### YOUR INSTRUCTIONS
Find the line below with "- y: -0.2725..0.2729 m" and the line with "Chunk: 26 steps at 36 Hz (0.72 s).". Output them and the lines between, exactly, but not the pictures.

### RECORDS TO PROCESS
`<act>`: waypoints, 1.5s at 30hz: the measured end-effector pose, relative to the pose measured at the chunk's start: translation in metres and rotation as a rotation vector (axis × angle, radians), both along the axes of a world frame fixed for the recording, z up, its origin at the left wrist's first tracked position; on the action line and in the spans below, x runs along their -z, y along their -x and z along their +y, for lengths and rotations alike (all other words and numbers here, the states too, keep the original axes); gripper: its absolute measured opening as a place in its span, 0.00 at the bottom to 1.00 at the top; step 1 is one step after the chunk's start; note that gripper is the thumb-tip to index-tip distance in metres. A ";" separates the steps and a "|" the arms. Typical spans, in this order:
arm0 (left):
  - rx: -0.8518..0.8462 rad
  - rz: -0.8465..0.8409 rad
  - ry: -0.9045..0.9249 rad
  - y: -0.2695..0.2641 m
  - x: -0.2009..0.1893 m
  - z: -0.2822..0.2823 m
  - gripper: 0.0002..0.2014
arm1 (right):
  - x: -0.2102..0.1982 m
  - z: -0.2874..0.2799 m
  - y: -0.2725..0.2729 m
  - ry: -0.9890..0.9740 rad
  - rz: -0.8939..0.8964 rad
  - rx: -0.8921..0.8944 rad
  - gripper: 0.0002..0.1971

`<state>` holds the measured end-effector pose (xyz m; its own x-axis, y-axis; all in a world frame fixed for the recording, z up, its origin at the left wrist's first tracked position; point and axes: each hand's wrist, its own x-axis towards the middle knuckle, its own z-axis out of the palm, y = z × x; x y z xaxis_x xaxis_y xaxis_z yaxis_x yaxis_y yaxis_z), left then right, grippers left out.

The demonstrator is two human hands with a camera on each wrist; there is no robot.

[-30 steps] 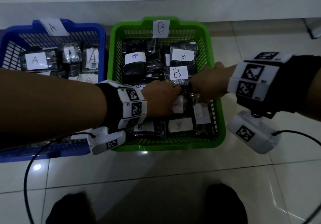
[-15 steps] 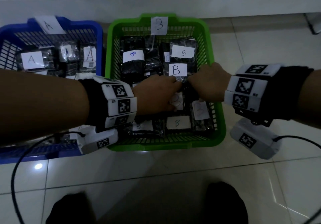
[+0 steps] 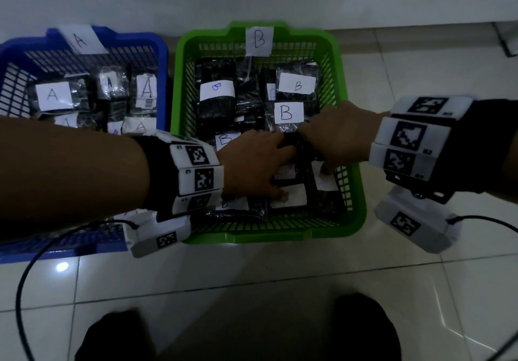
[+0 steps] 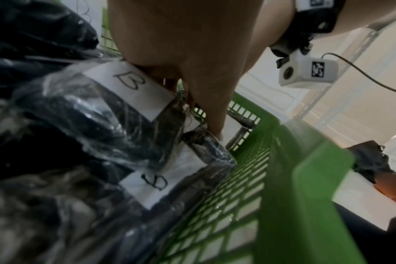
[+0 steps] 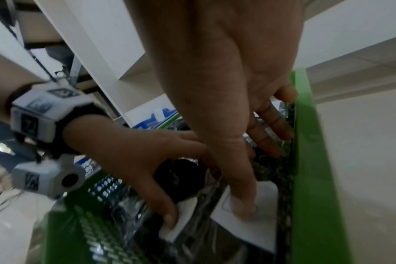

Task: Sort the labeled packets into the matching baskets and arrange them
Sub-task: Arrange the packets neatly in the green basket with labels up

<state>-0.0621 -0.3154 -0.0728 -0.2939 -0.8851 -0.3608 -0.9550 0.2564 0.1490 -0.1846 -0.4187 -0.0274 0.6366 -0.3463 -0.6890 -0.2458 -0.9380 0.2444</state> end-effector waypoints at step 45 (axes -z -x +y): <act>0.415 0.099 -0.140 -0.011 -0.002 -0.009 0.24 | 0.031 0.001 0.040 -0.170 -0.424 -0.046 0.15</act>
<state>-0.0513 -0.3246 -0.0709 -0.6528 -0.6299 -0.4208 -0.7551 0.5855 0.2949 -0.2245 -0.4178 -0.0583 0.8868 -0.2158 -0.4087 -0.2479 -0.9684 -0.0266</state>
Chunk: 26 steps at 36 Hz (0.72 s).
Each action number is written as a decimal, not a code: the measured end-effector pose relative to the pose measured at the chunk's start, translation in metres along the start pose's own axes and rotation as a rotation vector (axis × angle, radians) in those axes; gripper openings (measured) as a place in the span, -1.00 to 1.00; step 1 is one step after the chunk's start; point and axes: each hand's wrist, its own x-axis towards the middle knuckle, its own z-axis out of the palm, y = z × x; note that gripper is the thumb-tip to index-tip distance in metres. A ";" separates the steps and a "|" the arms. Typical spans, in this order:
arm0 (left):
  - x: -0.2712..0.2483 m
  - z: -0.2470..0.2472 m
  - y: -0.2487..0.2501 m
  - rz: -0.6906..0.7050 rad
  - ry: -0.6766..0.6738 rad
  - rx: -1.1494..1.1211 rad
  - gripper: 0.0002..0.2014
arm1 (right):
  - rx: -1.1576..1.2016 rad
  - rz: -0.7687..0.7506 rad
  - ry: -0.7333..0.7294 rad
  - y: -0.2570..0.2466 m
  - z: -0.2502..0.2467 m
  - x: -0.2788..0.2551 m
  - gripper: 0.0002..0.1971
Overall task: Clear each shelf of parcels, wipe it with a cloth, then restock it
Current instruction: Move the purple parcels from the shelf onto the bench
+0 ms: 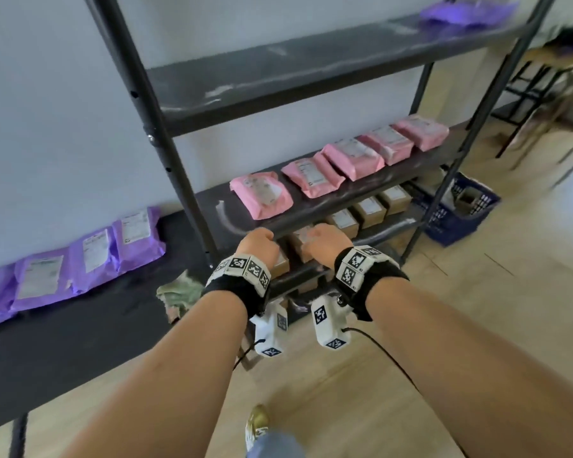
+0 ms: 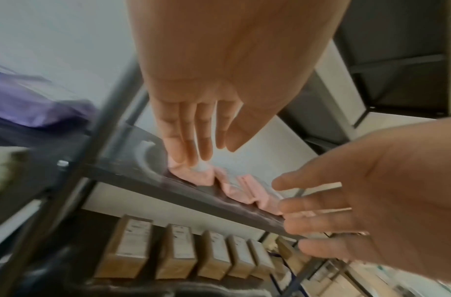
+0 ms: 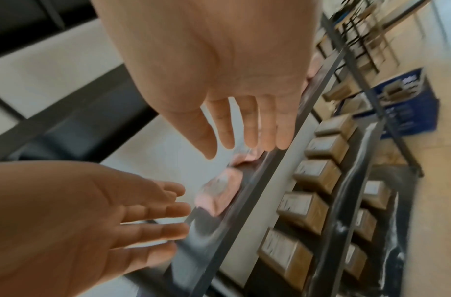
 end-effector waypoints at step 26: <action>0.159 0.099 0.424 0.563 -0.036 -0.007 -0.67 | 0.166 0.241 0.535 0.198 -0.349 0.112 -0.68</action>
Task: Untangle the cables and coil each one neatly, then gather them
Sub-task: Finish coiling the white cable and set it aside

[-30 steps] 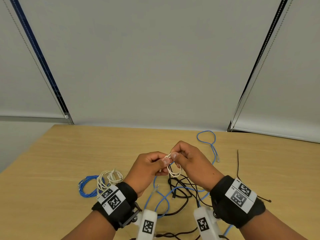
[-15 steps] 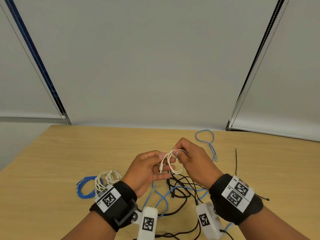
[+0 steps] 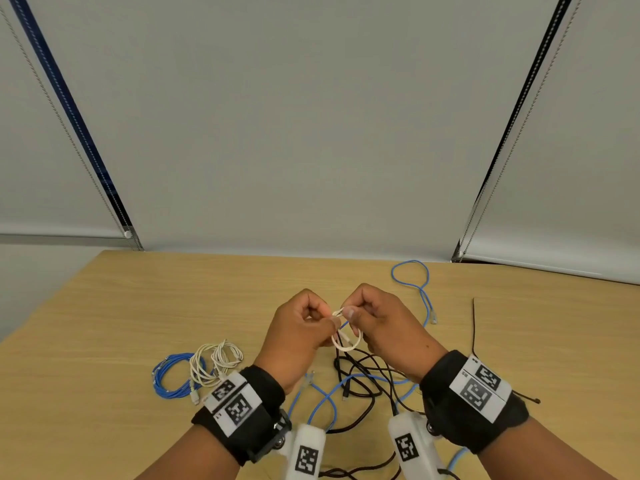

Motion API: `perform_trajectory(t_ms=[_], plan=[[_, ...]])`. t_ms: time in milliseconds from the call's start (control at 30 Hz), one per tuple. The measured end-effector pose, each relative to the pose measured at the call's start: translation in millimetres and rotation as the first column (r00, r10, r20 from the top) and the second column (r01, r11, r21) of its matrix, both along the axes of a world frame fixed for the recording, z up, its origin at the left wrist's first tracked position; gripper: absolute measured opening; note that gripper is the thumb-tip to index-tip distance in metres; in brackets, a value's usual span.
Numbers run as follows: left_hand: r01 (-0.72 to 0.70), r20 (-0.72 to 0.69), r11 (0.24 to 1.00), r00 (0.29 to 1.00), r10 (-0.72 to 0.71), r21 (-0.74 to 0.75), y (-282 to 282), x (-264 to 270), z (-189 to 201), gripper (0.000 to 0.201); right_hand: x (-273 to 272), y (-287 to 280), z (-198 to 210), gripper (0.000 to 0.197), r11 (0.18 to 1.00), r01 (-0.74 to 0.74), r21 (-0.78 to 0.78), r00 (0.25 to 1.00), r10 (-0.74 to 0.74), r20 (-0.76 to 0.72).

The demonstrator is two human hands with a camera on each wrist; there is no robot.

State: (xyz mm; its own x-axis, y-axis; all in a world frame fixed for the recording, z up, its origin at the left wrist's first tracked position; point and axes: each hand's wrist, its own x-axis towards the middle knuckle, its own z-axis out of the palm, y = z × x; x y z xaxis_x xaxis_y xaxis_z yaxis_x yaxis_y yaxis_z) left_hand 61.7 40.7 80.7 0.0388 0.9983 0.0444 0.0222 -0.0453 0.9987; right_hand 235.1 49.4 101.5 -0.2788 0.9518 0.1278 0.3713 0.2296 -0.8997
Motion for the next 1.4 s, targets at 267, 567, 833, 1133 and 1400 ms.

### SOLUTION FOR THIS EXERCISE
  - y: -0.2725..0.2729 m
  - ry: -0.9890..0.9740 rad
  - rz: -0.8939..0.8964 rad
  - rx: -0.8921..0.8944 rad
  - gripper: 0.0002..0.1971

`<state>` holds the measured end-effector pose (xyz m; its own x-axis, y-axis; all in a world frame fixed for the recording, z up, its origin at the left wrist's first tracked position; point and axes: each hand's wrist, its own x-axis towards the middle knuckle, its own z-axis out of the palm, y = z × x; x y z xaxis_x xaxis_y xaxis_z yaxis_x yaxis_y yaxis_z), left then right, grippers left out.

The demonstrator is two human hands with a camera on each wrist; there is no robot.

[-30 steps] 
[-15 steps] 
[+0 steps] 
[+0 steps] 
[+0 steps] 

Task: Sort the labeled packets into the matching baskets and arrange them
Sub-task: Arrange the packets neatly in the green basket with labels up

<state>-0.0621 -0.3154 -0.0728 -0.2939 -0.8851 -0.3608 -0.9550 0.2564 0.1490 -0.1846 -0.4187 -0.0274 0.6366 -0.3463 -0.6890 -0.2458 -0.9380 0.2444</state> end-effector waypoints at step 45 (axes -z -x +y): <act>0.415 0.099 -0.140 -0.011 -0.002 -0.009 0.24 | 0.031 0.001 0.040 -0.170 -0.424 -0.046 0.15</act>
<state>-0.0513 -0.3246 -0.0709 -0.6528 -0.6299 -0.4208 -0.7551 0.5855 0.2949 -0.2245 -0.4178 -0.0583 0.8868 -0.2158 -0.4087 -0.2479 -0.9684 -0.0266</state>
Chunk: 26 steps at 36 Hz (0.72 s).

What appears above is the complete answer.